## Task description
Return every line of the listing that includes the string "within".

## Material to process
- - - - - - -

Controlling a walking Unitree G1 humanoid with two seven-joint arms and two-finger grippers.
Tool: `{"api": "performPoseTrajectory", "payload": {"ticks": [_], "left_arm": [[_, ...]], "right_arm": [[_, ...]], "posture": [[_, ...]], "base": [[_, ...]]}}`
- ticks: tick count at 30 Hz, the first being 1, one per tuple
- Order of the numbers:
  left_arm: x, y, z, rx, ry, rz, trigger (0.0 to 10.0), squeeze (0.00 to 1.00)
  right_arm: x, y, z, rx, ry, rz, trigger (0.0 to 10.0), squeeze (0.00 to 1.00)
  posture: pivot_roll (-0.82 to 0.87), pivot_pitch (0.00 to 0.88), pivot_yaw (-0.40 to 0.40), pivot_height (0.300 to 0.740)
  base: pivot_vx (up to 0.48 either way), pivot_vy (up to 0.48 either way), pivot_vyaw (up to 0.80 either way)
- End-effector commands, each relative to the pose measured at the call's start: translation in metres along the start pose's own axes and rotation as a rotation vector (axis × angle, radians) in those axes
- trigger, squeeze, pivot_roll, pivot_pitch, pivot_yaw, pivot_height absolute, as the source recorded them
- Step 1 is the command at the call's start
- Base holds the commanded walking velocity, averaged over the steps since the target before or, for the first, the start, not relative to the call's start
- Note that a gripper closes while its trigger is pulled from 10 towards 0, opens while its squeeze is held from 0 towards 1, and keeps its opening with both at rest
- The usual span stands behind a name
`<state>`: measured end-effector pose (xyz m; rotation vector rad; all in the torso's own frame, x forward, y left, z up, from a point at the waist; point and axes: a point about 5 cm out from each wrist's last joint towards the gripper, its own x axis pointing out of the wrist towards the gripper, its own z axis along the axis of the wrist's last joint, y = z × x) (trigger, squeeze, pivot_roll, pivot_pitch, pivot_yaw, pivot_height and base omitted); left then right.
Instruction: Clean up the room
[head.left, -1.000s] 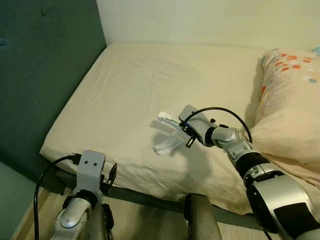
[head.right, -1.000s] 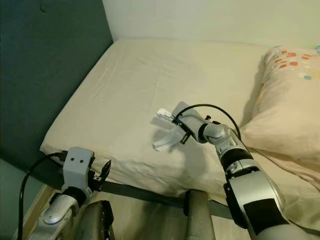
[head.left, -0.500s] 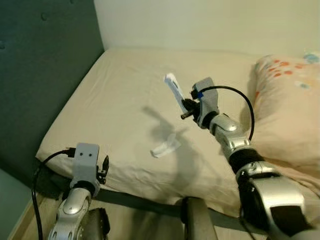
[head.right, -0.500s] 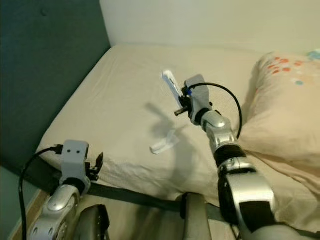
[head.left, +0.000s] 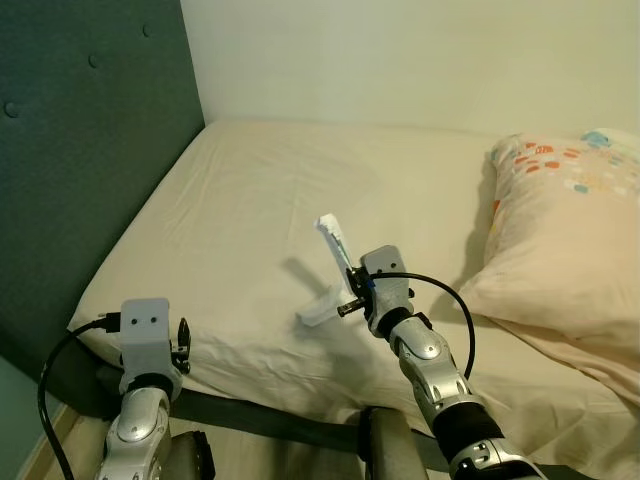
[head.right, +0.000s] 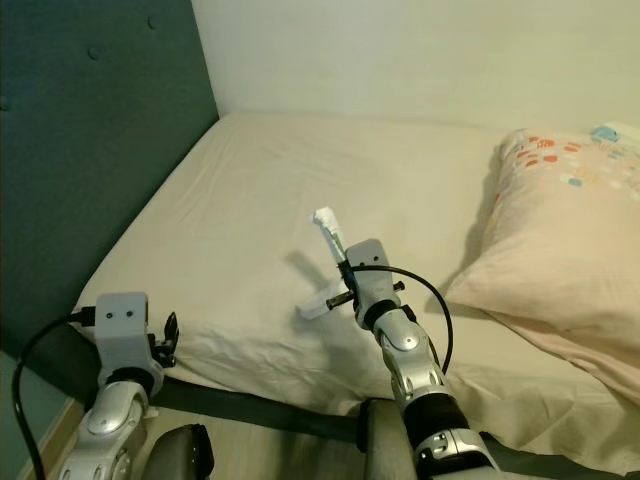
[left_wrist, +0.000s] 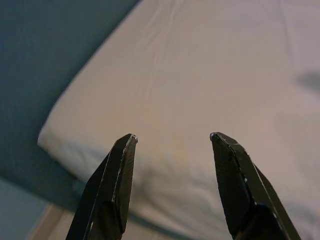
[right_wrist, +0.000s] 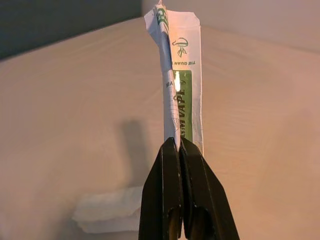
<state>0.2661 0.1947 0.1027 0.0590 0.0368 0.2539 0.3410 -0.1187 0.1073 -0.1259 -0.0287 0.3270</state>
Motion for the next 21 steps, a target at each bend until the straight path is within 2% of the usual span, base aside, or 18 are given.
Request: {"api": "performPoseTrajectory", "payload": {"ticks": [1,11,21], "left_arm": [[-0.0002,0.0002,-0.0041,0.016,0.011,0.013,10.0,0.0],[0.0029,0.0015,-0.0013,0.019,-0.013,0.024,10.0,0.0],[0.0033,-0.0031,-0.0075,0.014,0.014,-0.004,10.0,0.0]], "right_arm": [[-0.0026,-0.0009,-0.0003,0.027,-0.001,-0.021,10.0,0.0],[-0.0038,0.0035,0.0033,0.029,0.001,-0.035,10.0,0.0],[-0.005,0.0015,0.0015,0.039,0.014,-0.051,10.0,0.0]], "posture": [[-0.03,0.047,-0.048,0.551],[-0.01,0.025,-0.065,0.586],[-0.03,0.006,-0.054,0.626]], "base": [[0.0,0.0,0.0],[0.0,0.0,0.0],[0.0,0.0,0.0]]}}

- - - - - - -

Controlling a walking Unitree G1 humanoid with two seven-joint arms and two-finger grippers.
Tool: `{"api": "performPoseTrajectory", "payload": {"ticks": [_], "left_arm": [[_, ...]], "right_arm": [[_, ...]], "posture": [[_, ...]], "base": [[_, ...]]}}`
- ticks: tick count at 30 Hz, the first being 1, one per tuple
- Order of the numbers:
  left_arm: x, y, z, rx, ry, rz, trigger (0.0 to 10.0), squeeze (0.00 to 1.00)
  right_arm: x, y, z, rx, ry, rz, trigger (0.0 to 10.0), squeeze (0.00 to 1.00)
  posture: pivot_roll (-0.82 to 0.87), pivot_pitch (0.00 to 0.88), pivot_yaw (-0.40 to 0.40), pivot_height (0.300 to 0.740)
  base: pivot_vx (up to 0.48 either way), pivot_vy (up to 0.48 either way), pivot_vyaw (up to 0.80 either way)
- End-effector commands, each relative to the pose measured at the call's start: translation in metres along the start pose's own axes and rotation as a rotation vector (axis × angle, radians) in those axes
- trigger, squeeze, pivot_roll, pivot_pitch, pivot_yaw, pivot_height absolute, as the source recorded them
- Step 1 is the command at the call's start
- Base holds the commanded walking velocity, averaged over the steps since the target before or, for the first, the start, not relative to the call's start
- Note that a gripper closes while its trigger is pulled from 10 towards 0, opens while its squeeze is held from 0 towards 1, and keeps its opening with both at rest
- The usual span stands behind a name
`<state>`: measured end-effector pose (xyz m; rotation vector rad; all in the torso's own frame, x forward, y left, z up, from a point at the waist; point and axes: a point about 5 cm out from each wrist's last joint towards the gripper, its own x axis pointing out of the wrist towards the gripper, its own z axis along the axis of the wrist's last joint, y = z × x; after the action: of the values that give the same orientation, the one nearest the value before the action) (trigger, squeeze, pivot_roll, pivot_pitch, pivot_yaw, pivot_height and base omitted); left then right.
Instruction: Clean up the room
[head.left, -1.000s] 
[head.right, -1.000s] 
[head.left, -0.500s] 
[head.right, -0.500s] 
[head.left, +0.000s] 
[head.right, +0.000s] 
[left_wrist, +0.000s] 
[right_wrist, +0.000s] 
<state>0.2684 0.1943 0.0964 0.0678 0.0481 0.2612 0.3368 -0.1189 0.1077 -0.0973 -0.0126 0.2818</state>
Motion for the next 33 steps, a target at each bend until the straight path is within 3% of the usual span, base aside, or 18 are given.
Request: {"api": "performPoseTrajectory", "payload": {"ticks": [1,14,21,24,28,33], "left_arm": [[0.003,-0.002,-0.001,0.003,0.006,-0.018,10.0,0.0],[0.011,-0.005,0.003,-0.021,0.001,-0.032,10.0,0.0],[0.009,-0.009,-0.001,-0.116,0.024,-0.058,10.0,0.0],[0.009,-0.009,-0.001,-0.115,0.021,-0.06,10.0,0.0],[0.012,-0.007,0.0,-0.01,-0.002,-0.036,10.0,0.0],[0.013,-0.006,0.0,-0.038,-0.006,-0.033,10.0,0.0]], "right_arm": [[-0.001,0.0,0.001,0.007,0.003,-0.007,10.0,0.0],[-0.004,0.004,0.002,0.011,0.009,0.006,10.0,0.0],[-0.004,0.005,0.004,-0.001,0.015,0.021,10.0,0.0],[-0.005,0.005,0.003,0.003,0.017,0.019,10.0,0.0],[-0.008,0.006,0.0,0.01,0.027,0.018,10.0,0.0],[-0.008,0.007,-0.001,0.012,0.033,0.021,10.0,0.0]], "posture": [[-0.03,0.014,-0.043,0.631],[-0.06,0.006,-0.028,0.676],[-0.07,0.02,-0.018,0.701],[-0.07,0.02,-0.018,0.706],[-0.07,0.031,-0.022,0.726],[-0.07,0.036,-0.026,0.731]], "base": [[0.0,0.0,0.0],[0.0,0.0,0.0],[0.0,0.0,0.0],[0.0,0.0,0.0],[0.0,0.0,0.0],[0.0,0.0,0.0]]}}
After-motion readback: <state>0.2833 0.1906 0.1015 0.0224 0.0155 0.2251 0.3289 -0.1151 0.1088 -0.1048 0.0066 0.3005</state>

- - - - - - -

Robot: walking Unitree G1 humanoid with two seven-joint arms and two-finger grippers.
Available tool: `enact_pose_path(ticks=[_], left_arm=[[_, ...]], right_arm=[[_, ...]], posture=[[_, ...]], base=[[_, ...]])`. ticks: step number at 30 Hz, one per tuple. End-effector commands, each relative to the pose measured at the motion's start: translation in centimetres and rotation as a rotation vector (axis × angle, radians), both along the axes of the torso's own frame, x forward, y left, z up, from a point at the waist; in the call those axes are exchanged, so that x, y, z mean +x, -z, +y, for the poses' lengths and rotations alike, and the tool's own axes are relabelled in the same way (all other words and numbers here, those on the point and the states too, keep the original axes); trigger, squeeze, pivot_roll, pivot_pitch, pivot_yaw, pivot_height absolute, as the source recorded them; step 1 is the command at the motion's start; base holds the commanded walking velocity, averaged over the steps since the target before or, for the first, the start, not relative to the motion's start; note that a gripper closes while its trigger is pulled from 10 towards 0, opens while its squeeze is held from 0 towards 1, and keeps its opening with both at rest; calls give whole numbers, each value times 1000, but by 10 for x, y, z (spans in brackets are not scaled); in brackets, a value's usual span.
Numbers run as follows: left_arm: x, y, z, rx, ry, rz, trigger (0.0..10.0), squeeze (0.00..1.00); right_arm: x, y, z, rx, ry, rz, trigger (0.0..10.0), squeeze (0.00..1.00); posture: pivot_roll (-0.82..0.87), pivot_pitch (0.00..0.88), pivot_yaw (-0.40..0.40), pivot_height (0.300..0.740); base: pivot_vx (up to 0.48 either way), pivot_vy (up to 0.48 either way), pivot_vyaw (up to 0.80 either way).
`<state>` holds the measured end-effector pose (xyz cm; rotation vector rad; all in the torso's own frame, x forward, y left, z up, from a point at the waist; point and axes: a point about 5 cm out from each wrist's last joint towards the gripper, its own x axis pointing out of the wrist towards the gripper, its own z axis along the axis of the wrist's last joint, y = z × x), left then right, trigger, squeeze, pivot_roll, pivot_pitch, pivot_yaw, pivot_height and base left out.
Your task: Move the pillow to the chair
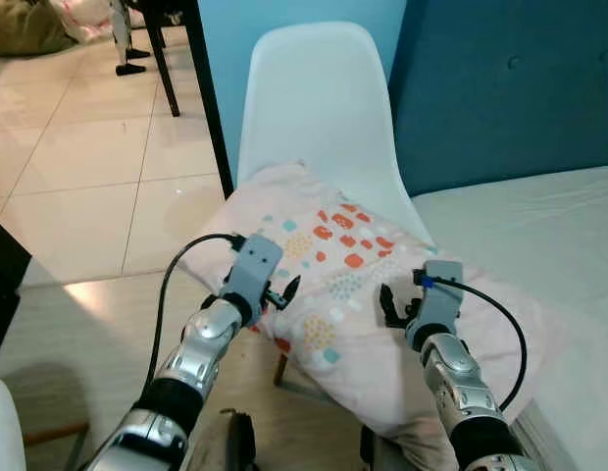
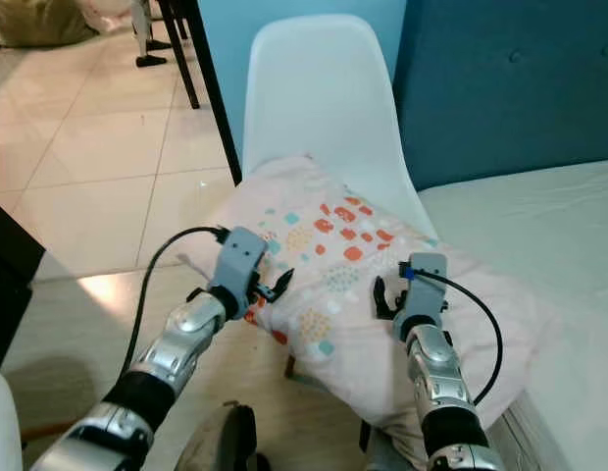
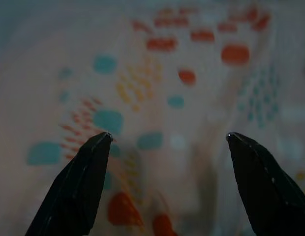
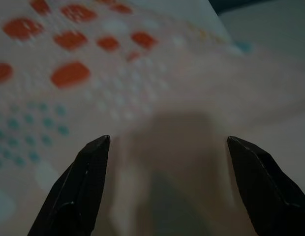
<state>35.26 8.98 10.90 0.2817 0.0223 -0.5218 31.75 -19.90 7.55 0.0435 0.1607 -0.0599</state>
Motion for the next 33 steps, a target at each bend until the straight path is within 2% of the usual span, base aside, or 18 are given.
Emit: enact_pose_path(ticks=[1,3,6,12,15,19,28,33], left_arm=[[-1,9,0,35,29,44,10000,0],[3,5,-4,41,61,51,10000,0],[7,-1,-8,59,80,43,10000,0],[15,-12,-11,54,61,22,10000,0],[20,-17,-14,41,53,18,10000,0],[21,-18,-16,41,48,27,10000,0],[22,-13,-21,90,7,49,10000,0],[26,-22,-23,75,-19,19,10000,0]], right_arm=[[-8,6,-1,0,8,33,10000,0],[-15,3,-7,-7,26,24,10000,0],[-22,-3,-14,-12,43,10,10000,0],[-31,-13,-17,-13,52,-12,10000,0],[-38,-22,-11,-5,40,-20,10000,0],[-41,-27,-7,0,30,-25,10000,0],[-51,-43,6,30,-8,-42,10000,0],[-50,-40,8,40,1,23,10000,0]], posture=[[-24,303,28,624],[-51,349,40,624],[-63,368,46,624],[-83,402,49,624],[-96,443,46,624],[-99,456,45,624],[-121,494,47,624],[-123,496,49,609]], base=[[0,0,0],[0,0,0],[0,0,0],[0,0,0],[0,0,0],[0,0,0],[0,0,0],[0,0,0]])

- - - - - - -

## Answer to the problem
Motion for the next 21 steps, a target at each bend until the straight path is within 2% of the usual span, base aside, or 18 are given.
Motion for the next 33 steps, a target at each bend until the straight path is within 3% of the usual span, base aside, or 18 are given.
Motion for the next 33 steps, a target at each bend until the straight path is within 2% of the usual span, base aside, or 18 are given.

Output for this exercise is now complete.